Without spoiling too much (once again) for potential readers, Liv is truly what holds this story's plot up, which shouldn't be a surprise since we are reading from her point of view. You convey her thoughts and fears wonderfully. With every passing chapter I easily became invested in her struggles, frustrations and her desire to keep her precious honour intact, regardless of what society and other people thought about it. Liv's impact as well as her influence on some of the other characters is written well, which also helps to amplify her importance as the protagonist. Another good aspect is conveying her character development quite believably, particularly when she learns something new. To finish up commenting on our heroine I really enjoyed watching Liv titter between her personal wants vs her sense of duty and honour over the course of this story.

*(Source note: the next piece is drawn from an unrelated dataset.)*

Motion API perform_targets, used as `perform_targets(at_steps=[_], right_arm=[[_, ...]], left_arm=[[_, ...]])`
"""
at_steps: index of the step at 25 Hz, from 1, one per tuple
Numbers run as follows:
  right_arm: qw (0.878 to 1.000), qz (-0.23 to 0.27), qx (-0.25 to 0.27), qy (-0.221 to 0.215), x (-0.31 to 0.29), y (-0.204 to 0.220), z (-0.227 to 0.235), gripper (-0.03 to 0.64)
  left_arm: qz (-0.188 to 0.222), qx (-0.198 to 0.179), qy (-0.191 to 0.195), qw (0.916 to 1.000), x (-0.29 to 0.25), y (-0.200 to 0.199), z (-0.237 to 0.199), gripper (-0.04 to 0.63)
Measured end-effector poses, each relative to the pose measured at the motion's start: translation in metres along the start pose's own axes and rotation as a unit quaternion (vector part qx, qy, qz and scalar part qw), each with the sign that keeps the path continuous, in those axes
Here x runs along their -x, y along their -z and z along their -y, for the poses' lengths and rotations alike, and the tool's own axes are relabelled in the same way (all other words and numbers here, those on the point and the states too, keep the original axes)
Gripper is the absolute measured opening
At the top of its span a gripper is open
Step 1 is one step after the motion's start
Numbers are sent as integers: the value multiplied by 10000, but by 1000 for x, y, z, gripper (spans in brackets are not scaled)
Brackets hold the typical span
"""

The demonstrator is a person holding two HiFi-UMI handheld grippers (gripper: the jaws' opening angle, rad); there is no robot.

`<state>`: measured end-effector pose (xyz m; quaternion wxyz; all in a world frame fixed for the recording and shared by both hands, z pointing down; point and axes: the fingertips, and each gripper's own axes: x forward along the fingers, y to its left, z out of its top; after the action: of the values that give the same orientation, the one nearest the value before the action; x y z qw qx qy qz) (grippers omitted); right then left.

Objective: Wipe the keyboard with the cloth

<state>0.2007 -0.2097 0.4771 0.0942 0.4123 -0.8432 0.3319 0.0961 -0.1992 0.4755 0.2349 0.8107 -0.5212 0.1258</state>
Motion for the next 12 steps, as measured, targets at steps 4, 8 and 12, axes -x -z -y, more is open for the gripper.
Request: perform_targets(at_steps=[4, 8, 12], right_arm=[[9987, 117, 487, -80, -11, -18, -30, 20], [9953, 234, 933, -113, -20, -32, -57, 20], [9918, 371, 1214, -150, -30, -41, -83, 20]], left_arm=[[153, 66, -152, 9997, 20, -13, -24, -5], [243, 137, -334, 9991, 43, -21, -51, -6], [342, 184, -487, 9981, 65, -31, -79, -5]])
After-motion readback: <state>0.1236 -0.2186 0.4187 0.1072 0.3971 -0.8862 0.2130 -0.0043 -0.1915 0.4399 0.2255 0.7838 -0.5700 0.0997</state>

Based on the writing style I could easily see this pitched as a children or young teen novel. To be honest 14 chapters seems a bit short for a novel but it may not be if it's marketed to that demographic. (Unless you wanted all the parts combined into one book? That's only my speculation though). But "Dishonored" remains pleasant reading for older audiences regardless. There are still a few grammatical errors here and there but I'm sure if you iron them out eventually and it will be great publishing material.
I'm going to start reading the next installment "Honored" and I'll be waiting to see where it ends up. In conclusion: "Dishonored" is an easy reading dystopian tale, low on complex political intrigue and quite character driven. :)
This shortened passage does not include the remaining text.